## Instructions to follow
Up to and including the line with "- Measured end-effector", please reproduce the lines below exactly, beginning with the first.

## Raw data

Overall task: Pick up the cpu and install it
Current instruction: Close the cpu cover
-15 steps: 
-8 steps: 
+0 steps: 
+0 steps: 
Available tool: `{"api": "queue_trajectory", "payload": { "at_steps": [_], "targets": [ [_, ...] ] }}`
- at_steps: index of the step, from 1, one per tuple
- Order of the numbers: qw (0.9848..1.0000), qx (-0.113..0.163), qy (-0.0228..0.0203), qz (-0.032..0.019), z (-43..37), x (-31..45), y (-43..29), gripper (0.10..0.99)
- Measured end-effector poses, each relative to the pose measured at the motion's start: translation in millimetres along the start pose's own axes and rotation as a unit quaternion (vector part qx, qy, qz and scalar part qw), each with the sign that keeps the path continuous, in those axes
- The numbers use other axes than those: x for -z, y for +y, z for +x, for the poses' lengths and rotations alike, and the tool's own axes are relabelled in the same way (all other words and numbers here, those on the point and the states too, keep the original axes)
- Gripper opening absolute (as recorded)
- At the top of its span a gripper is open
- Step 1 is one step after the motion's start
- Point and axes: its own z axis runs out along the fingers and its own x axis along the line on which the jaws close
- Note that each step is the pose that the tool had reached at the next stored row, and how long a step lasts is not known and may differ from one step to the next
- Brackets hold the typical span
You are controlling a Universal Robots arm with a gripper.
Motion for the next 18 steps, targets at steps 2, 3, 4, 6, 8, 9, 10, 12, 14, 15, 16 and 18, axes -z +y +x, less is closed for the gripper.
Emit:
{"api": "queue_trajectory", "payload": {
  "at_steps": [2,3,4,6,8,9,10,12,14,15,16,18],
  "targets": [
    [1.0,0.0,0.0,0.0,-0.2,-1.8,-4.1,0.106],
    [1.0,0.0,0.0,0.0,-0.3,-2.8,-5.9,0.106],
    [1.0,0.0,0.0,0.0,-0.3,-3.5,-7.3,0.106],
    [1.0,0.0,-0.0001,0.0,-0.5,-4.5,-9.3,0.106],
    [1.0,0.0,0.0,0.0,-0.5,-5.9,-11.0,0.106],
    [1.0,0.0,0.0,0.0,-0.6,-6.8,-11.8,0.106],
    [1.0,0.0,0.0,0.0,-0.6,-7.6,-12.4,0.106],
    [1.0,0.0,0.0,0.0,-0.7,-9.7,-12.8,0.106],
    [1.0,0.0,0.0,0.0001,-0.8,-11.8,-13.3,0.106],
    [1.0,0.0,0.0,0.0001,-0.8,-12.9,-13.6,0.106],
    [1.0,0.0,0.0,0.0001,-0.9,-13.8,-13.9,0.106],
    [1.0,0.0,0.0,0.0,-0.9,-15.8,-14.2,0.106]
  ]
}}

## Task response
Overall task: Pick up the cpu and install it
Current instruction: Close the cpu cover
-15 steps: 
-8 steps: 
+0 steps: 
+0 steps: 
Available tool: `{"api": "queue_trajectory", "payload": { "at_steps": [_], "targets": [ [_, ...] ] }}`
- at_steps: index of the step, from 1, one per tuple
- Order of the numbers: qw (0.9848..1.0000), qx (-0.113..0.163), qy (-0.0228..0.0203), qz (-0.032..0.019), z (-43..37), x (-31..45), y (-43..29), gripper (0.10..0.99)
- Measured end-effector poses, each relative to the pose measured at the motion's start: translation in millimetres along the start pose's own axes and rotation as a unit quaternion (vector part qx, qy, qz and scalar part qw), each with the sign that keeps the path continuous, in those axes

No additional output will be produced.